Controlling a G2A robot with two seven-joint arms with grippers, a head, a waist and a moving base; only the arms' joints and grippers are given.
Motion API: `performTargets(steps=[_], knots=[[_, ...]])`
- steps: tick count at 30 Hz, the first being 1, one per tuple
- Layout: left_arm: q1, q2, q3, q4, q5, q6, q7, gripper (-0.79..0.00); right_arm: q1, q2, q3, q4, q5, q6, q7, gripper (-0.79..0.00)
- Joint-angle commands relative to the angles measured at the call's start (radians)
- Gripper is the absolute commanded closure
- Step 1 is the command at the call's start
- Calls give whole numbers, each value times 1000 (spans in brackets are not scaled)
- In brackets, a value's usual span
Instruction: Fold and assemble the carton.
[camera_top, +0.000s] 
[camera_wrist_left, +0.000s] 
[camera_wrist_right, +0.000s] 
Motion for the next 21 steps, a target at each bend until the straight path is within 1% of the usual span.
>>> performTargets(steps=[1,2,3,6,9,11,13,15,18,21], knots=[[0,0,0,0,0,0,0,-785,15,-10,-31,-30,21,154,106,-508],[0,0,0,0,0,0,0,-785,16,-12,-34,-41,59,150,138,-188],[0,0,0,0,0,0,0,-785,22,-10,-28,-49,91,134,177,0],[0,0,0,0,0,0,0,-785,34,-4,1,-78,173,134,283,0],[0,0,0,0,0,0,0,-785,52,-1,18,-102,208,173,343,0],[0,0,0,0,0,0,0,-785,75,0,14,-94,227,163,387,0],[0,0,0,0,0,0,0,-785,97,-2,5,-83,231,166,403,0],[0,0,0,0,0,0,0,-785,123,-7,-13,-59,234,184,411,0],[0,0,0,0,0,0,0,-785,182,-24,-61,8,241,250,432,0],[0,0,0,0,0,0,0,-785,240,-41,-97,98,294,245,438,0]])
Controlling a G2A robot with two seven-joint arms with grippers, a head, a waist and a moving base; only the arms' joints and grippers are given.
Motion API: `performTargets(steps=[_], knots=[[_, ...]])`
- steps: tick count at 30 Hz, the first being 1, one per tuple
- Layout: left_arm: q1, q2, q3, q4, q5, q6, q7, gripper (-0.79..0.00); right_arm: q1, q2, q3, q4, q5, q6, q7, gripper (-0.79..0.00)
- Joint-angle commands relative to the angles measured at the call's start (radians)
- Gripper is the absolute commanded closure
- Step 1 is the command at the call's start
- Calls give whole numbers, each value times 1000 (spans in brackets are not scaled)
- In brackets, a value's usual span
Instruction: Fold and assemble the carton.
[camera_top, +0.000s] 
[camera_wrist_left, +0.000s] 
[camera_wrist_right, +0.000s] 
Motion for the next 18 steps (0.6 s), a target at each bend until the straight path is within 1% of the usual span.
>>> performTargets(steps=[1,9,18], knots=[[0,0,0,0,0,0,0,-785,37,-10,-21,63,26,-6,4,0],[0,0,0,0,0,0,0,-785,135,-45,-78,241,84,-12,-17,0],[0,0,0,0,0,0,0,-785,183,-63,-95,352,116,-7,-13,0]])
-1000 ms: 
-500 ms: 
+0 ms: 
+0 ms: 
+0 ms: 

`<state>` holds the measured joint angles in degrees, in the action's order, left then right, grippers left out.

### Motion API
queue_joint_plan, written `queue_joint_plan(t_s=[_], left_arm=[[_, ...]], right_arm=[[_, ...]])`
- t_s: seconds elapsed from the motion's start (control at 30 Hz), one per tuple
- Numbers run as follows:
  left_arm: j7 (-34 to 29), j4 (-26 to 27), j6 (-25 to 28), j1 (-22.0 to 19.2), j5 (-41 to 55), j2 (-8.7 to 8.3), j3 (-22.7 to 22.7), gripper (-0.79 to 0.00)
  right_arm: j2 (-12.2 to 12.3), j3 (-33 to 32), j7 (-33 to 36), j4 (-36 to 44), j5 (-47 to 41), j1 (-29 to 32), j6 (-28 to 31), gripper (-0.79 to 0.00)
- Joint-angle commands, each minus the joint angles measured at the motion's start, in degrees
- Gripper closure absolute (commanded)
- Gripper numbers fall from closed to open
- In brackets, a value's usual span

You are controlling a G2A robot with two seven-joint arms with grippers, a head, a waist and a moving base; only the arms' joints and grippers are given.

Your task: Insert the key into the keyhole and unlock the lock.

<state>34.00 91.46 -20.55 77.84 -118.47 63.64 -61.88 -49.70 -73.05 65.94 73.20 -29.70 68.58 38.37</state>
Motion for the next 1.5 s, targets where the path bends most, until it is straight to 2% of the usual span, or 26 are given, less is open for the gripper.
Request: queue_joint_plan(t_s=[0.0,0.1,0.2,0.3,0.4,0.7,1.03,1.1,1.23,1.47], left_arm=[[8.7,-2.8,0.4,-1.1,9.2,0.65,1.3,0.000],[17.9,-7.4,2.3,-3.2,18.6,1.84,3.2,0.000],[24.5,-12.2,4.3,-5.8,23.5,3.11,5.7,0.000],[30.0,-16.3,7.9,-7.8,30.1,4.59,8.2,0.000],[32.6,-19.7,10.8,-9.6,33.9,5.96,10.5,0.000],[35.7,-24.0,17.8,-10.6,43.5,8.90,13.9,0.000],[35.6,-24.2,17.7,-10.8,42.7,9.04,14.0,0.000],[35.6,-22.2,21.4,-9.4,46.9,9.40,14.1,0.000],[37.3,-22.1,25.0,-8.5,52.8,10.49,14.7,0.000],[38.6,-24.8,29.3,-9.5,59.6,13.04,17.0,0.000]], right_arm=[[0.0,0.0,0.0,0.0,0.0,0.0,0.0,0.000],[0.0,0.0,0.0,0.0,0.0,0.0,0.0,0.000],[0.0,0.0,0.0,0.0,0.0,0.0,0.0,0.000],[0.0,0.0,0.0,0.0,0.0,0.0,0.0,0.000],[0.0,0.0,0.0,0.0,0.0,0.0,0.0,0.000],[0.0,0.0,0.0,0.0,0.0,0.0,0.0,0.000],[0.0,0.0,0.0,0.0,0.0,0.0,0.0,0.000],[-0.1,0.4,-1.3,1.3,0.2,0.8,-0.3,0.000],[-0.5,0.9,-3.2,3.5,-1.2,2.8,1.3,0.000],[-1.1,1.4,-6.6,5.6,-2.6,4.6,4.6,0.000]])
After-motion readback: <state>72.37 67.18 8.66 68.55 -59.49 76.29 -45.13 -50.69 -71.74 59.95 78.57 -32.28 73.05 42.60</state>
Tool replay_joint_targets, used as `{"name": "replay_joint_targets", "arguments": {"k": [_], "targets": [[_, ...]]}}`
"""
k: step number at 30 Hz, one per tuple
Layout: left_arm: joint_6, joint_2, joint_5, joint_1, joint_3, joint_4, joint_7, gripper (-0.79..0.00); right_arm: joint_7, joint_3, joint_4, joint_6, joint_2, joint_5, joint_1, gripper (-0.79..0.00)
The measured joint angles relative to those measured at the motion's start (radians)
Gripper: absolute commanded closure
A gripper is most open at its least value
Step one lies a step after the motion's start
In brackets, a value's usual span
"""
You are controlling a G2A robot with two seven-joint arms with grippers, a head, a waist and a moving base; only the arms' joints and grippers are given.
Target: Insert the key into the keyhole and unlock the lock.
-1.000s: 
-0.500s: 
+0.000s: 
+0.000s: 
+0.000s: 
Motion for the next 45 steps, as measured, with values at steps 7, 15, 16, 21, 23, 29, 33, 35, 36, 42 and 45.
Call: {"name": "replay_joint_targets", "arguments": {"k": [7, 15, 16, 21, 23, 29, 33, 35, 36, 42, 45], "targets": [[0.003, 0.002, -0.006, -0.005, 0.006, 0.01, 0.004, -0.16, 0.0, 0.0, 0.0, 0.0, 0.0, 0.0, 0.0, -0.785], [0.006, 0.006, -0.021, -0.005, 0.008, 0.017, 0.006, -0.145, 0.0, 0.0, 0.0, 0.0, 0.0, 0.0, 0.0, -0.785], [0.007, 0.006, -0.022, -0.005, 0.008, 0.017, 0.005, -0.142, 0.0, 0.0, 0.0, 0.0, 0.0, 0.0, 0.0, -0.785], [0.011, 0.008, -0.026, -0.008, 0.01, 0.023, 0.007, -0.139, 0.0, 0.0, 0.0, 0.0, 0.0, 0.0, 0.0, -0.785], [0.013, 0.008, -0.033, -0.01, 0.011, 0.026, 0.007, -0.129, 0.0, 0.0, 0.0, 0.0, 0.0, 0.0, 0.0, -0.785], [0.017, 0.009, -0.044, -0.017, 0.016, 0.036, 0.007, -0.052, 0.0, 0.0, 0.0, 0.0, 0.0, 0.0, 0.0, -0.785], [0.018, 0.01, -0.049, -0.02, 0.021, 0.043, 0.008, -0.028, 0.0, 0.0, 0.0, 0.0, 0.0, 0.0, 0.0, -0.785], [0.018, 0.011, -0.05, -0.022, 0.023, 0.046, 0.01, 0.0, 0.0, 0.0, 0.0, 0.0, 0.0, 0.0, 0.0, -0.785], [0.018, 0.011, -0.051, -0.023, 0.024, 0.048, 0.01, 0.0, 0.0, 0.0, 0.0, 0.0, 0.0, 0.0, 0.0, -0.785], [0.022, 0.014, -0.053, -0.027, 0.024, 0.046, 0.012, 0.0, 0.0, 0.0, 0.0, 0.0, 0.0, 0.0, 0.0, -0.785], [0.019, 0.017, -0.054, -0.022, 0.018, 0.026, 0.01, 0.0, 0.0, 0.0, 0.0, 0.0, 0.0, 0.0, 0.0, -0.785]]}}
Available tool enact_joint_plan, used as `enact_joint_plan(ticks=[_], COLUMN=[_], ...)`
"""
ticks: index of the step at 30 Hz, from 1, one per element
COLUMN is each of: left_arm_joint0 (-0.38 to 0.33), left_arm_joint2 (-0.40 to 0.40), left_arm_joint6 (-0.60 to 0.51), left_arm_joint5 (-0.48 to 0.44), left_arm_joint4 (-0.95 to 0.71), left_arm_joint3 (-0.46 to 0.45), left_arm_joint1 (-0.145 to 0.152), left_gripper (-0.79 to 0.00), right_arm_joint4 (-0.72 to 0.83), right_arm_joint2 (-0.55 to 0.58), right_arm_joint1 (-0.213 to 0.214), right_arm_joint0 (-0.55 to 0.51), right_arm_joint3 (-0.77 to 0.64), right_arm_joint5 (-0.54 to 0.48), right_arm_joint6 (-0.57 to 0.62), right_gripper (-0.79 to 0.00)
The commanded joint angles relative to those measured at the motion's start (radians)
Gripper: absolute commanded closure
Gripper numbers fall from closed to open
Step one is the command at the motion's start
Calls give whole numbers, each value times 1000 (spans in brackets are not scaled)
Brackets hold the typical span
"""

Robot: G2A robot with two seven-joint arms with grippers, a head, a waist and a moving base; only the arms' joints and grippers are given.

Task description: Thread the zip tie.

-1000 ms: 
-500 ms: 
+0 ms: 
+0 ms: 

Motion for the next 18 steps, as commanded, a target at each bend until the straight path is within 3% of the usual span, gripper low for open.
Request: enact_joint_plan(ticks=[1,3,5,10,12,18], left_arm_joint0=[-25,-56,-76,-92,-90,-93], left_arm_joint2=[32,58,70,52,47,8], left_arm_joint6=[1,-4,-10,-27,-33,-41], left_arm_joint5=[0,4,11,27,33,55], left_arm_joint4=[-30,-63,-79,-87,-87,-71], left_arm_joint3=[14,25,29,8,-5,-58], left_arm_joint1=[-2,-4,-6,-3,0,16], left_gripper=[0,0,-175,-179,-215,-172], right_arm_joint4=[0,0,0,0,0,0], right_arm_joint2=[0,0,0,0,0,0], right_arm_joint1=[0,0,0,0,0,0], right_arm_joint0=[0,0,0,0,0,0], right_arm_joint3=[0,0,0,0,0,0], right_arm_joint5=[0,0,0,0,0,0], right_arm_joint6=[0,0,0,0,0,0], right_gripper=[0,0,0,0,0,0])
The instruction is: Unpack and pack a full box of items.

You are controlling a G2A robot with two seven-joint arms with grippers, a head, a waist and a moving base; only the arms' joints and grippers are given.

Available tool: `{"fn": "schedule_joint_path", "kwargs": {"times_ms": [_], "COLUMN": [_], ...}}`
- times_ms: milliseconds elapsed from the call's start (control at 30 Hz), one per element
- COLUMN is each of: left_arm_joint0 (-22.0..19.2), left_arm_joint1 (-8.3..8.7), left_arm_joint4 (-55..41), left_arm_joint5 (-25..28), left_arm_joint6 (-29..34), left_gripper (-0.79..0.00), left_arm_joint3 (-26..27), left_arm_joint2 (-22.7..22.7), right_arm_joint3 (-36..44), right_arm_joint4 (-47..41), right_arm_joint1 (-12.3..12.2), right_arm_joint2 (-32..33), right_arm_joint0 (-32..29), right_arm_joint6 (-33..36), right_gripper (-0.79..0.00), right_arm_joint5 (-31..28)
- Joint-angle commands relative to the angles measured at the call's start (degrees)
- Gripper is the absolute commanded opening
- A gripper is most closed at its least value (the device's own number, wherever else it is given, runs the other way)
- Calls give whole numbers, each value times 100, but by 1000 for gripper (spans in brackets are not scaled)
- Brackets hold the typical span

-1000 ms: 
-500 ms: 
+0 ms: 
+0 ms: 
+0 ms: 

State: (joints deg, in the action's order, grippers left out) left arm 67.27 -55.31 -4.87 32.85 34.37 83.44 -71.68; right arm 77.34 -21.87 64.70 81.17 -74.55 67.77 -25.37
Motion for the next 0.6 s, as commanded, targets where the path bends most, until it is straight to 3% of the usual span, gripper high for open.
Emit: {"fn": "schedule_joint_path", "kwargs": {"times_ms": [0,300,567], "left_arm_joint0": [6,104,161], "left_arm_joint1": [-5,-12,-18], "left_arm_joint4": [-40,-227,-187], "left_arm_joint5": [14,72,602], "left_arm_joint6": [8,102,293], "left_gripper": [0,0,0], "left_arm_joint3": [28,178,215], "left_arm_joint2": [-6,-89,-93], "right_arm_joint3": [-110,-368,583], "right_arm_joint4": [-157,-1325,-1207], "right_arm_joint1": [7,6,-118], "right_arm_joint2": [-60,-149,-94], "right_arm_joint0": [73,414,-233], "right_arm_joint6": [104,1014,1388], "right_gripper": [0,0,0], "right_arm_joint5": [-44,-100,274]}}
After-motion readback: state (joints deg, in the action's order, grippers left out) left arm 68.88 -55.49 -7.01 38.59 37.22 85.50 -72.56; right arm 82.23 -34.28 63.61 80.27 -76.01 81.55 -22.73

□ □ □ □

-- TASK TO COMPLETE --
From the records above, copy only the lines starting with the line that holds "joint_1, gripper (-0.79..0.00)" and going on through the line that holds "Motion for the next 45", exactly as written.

-- RESPONSE FOR THIS EXERCISE --
Layout: left_arm: joint_6, joint_2, joint_5, joint_1, joint_3, joint_4, joint_7, gripper (-0.79..0.00); right_arm: joint_7, joint_3, joint_4, joint_6, joint_2, joint_5, joint_1, gripper (-0.79..0.00)
The measured joint angles relative to those measured at the motion's start (radians)
Gripper: absolute commanded closure
A gripper is most open at its least value
Step one lies a step after the motion's start
In brackets, a value's usual span
"""
You are controlling a G2A robot with two seven-joint arms with grippers, a head, a waist and a moving base; only the arms' joints and grippers are given.
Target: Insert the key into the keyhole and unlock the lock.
-1.000s: 
-0.500s: 
+0.000s: 
+0.000s: 
+0.000s: 
Motion for the next 45 steps, as measured, with values at steps 7, 15, 16, 21, 23, 29, 33, 35, 36, 42 and 45.

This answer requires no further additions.